CSDS Study Group Presentations: 2021

Autumn Quarter 2021

October 12

CSDS and Herop

Wei Kang

October 26, 2021

There is a recent surge in research focused on urban transformations via empirical analysis of neighborhood sequences. The alignment-based sequence analysis methods, which have their origin in biology and computer science where they were used for matching DNA sequences and analyzing strings, and used for studying life courses in sociology, have recently seen many applications in urban neighborhood change research. However, it is unclear whether these methods are suitable for this task or to what extent they are robust in terms of producing consistent and converging neighborhood sequence typologies. The presentation will focus on a comparative analysis of four sequence analysis methods. These methods are applied to the same data set – the 50 largest Metropolitan Statistical Areas (MSAs) of the United States from 1970 to 2010. These methods are found to produce different neighborhood sequence typologies, and their behavior varies across MSAs, thus prohibiting meaningful comparisons of similar studies. One method leverages the socioeconomic similarities of neighborhoods and is suggested to serve as the building block towards designing a meaningful sequence analysis method for neighborhood change research.

Sara McLafferty

November 16, 2021

Public health researchers increasingly rely on geospatial data from diverse sources, including volunteered data, “found” data, and real-time data from sensor systems. Characterized by the 4 V’s, volume, variety, velocity, and veracity, the big data revolution has spurred significant advances in spatial and spatiotemporal analysis methodologies; however, less attention has been paid to issues of data quality, validity, and bias. Drawing on examples from research on COVID-19 and urban pests, I highlight the importance of “placing” geospatial health data – thinking critically about how social processes and technologies selectively structure quantitative health-related data and in turn affect our understandings of contextual and neighborhood effects on health and well-being.

Alexander Lehner

November 17, 2021

I briefly review the state-of-the-art spatial regression discontinuity (RDD) framework that is suitable to isolate causal effects when there are sharp spatial breaks. I then propose several improvements. First, I illustrate that some commonly used specifications are prone to type-I errors, especially when there are spatial trends in the data. Second, I propose a way to propose heterogeneous treatment effects alongside the RD cutoff. Third, I introduce randomization inference to the spatial RD framework by creating a set of functions that allow to randomly shift borders. These tools might be interesting for other identification strategies that rely on the shift of boundaries. A companion R-package called "SpatialRDD" includes all the tools necessary to carry out spatial RD estimation, including the proposed improvements.
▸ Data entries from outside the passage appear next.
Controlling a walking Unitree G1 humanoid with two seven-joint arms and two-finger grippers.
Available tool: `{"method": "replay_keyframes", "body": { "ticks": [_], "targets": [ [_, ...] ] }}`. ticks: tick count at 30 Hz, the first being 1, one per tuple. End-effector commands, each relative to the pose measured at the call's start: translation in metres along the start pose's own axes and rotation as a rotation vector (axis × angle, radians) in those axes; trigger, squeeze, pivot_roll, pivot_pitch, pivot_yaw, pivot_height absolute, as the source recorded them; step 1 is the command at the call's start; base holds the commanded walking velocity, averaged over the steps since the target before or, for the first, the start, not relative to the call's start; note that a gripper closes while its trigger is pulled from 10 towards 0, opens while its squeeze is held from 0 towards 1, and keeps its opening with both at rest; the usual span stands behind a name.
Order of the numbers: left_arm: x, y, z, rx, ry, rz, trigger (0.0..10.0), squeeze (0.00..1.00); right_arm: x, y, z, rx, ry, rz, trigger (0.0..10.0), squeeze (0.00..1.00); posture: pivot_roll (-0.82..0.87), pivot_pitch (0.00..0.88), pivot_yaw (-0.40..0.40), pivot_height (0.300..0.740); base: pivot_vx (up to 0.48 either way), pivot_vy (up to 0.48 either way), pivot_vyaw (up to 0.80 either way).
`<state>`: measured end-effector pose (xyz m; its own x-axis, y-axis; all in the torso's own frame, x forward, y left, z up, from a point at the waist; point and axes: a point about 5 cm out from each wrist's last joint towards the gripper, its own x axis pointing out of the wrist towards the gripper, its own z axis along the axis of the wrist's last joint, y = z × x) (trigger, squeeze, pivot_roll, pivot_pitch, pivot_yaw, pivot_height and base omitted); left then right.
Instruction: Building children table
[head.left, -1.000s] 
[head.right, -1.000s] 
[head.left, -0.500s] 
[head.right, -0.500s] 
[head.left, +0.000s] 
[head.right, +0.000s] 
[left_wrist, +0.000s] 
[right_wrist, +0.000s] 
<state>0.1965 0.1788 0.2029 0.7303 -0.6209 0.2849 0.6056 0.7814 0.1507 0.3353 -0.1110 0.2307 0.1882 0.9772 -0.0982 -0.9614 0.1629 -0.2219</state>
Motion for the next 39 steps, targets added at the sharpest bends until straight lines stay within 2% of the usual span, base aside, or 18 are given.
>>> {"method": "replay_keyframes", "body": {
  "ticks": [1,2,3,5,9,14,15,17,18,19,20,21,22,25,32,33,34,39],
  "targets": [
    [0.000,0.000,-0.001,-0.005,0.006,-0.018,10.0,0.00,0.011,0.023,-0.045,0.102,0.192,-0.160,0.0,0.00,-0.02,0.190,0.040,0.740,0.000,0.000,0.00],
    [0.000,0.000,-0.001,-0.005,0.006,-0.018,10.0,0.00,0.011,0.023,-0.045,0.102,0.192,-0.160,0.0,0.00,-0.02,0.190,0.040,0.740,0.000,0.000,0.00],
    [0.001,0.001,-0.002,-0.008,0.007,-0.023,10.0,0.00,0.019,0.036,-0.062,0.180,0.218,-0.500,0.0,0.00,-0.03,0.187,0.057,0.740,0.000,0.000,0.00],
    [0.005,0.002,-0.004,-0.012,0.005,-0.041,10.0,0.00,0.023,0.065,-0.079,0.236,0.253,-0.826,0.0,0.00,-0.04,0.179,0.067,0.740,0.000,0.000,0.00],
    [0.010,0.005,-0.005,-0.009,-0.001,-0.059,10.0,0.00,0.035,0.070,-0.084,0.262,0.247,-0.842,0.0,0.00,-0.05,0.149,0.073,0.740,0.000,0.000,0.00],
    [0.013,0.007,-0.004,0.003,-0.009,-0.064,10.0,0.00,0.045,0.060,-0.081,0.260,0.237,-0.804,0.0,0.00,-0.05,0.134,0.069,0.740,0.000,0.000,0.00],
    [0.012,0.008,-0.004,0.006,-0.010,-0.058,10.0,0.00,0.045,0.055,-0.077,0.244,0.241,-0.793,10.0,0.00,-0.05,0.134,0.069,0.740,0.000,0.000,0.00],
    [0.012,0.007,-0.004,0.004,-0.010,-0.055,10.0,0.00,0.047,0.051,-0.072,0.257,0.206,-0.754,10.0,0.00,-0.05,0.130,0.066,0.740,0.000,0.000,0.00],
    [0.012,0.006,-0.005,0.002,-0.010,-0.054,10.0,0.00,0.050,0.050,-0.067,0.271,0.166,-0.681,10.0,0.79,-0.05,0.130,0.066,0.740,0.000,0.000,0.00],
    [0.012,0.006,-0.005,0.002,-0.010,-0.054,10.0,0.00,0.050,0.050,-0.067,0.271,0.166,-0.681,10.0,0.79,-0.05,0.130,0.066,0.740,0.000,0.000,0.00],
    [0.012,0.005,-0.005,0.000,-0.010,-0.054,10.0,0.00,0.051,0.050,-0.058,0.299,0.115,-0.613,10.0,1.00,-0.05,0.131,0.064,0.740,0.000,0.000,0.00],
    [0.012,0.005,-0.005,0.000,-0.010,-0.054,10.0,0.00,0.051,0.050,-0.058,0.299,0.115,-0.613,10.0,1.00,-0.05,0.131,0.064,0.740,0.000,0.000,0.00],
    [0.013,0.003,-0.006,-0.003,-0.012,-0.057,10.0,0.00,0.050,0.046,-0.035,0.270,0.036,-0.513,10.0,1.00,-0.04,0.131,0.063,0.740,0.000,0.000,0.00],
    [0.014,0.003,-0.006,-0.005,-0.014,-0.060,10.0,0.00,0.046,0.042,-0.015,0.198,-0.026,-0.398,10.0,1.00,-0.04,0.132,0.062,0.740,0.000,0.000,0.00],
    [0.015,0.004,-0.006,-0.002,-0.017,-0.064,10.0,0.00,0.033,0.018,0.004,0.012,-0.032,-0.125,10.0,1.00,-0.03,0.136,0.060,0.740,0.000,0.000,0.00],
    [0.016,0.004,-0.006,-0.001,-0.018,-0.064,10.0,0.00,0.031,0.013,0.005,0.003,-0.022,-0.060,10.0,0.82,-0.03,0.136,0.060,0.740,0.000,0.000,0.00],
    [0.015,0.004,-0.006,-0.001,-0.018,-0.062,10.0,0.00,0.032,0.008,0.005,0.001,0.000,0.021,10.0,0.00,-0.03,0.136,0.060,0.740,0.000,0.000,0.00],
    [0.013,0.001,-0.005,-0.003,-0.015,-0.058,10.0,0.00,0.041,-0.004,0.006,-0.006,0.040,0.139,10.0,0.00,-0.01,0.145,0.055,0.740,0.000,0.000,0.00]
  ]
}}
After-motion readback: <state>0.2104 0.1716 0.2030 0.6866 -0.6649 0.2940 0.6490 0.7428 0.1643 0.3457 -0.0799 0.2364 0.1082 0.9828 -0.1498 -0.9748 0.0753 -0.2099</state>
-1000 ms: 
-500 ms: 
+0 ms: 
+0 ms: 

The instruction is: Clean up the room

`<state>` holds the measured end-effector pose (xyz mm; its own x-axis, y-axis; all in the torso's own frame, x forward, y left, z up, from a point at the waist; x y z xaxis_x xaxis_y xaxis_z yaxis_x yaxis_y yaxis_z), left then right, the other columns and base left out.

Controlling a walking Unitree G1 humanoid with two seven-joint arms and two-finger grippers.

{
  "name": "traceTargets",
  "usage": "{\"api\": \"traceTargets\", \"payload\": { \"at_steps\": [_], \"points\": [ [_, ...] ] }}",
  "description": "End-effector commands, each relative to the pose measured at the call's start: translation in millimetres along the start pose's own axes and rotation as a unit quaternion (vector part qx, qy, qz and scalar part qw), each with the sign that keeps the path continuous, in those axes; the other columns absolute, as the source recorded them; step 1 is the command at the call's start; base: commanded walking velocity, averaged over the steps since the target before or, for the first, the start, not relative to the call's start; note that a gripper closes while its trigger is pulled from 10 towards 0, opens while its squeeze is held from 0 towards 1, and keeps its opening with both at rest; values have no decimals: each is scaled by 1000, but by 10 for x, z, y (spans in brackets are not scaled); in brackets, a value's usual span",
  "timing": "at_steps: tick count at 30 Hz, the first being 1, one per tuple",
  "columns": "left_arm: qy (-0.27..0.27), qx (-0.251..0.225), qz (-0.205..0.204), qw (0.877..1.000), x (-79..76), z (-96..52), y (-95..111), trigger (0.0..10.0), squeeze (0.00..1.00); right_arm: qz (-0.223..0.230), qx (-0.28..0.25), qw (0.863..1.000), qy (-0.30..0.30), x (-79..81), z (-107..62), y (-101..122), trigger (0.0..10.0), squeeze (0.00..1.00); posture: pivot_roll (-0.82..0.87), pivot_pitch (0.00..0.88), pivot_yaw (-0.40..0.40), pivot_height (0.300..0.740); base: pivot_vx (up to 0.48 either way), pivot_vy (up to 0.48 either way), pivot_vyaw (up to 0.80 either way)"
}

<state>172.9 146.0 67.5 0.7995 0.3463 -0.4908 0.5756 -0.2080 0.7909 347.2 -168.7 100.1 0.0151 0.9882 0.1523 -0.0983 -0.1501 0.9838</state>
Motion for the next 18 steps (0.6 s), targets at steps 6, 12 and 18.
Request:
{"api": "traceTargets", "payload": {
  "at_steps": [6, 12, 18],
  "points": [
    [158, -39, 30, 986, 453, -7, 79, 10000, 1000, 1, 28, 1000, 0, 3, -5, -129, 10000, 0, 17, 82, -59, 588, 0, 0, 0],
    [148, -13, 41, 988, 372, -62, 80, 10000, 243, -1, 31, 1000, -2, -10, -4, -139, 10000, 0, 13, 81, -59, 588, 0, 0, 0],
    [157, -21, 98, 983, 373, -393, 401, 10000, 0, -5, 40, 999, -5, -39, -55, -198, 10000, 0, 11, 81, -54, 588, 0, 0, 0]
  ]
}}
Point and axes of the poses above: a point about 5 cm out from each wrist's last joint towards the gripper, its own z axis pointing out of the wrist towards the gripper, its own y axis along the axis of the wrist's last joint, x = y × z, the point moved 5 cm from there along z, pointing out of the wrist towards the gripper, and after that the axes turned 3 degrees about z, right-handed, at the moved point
Stuart Lynn and Dylan Halpern

December 1, 2021

Geospatial visualization is even more complex, and researchers need to consider a wide range of spatial scales and complex boundaries of polygons, the underlying uni- or bi-variate nature of maps, difficulties of diverse and unfamiliar file formats (or databases), statistical and visual pitfalls like the ecological problem (MAUP), lack of errors bars, etc.. Recent efforts in open source and start-up spaces provide a hopeful outlook. Open source development in analysis and visualization have provided powerful tools like geoda (analysis and modeling) and deck.gl (visualization)—but such tools are sometimes technically inaccessible to analysts. Start-up ventures offer clear insights and low-code tools for geospatial data, but longevity, data ownership, and academic support may be uncertain.

To attempt to resolve these issues, two domains have opened up over the past 10 years.

In this talk we will present the current state and future vision for a suite of open source tools that we are developing to try and bridge this divide. Over the course of the next year our goal is to develop an extensible, modifiable suite of tools that can be used alone or together as part of a cohesive platform to make finding and sharing geospatial based insights easier. In this talk in particular we will focus on

  • Matico Dashboards: A quick and easy way to build out interactive that can pull data from multiple different sources to produce maps, charts and explanatory text with zero coding.
  • GeoJay: a service to easily identify and join tabular data to geospatial administrative boundaries
  • Matico Server: A federated data management tool which allows individuals and communities to collectively generate, edit and share geospatial data while retaining ownership of that data.

We will contrast our approach with existing proprietary platforms, particularly emphasize our focus on community management, data ownership and stewardship, collaborative investigation and extensibility.